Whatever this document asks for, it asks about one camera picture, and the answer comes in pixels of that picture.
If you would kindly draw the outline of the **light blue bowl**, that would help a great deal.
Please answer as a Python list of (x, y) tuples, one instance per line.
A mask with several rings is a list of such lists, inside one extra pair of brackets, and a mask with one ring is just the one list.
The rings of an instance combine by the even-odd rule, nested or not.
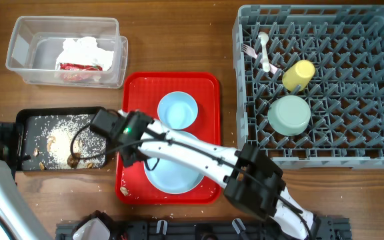
[(175, 130), (186, 129), (192, 125), (198, 116), (198, 111), (196, 100), (182, 91), (166, 94), (157, 107), (159, 120)]

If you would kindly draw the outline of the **white plastic spoon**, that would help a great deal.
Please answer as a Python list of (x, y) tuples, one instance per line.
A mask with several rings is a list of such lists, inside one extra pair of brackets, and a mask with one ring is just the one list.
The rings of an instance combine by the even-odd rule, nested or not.
[(258, 34), (262, 46), (262, 58), (261, 58), (261, 64), (264, 72), (270, 72), (271, 67), (269, 63), (269, 58), (267, 54), (267, 43), (269, 42), (269, 36), (266, 34), (266, 32), (259, 32)]

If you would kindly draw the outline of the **red strawberry snack wrapper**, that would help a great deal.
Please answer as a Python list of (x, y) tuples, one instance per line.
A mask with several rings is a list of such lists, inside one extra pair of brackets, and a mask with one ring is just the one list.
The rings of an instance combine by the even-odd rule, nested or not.
[[(98, 65), (79, 65), (74, 63), (60, 63), (59, 70), (63, 71), (102, 71), (103, 68)], [(98, 81), (100, 76), (90, 73), (62, 73), (60, 78), (64, 81), (78, 82), (87, 79)]]

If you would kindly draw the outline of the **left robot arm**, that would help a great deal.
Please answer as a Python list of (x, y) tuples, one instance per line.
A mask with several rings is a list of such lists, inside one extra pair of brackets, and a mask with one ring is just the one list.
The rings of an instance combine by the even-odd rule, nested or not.
[(0, 123), (0, 239), (51, 239), (15, 182), (18, 127)]

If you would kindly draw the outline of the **light blue plate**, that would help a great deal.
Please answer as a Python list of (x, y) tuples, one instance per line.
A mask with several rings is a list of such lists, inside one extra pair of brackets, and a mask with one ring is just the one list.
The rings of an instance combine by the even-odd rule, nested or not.
[(161, 158), (144, 162), (149, 182), (158, 190), (179, 195), (191, 191), (203, 180), (204, 175), (181, 164)]

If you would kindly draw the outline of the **white napkin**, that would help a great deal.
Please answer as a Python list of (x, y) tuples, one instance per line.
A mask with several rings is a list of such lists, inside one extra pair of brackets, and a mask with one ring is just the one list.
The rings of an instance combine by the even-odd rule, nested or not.
[(66, 39), (63, 51), (56, 58), (55, 69), (59, 70), (60, 63), (74, 63), (79, 65), (98, 65), (107, 71), (112, 67), (114, 52), (97, 46), (94, 37), (83, 37), (78, 40)]

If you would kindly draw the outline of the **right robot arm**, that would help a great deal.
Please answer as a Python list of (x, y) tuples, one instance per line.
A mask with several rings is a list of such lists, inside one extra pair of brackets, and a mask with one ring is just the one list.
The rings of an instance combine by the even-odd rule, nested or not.
[(103, 109), (89, 127), (115, 144), (124, 167), (150, 158), (178, 163), (216, 182), (236, 209), (258, 220), (271, 218), (292, 238), (315, 238), (315, 215), (291, 197), (283, 170), (256, 146), (236, 149), (206, 143), (140, 111), (113, 114)]

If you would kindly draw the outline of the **light green bowl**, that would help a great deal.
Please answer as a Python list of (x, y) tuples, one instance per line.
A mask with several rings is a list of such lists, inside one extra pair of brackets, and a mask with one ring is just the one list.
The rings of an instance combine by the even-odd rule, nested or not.
[(306, 130), (311, 118), (311, 109), (302, 98), (288, 95), (271, 104), (267, 118), (277, 133), (295, 136)]

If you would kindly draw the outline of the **white plastic fork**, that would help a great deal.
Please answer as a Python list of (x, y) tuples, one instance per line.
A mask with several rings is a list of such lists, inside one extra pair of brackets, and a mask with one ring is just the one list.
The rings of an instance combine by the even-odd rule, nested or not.
[[(246, 44), (242, 44), (241, 45), (241, 50), (246, 55), (248, 55), (248, 56), (250, 56), (250, 57), (252, 57), (254, 59), (258, 58), (258, 55), (256, 54), (254, 48), (252, 48), (252, 47), (250, 47), (250, 46), (248, 46)], [(275, 74), (279, 70), (276, 66), (274, 66), (274, 65), (272, 65), (270, 63), (268, 63), (268, 66), (269, 66), (269, 70), (268, 71), (270, 71), (272, 74)]]

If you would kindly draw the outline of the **yellow plastic cup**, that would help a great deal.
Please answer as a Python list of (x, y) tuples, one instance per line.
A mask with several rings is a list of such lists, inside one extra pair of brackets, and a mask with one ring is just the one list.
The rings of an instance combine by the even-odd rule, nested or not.
[(283, 74), (282, 84), (288, 91), (294, 91), (296, 86), (300, 86), (299, 91), (302, 91), (314, 74), (314, 64), (308, 60), (300, 60)]

^^^^^^^^^^^^^^^^

◆ WHAT TO PRODUCE
When a line among the entries above contains "robot", copy it.

◆ SOLVED EXERCISE
If you would kindly draw the outline of the **left robot arm**, that would help a great deal.
If you would kindly draw the outline of the **right robot arm**, that would help a great deal.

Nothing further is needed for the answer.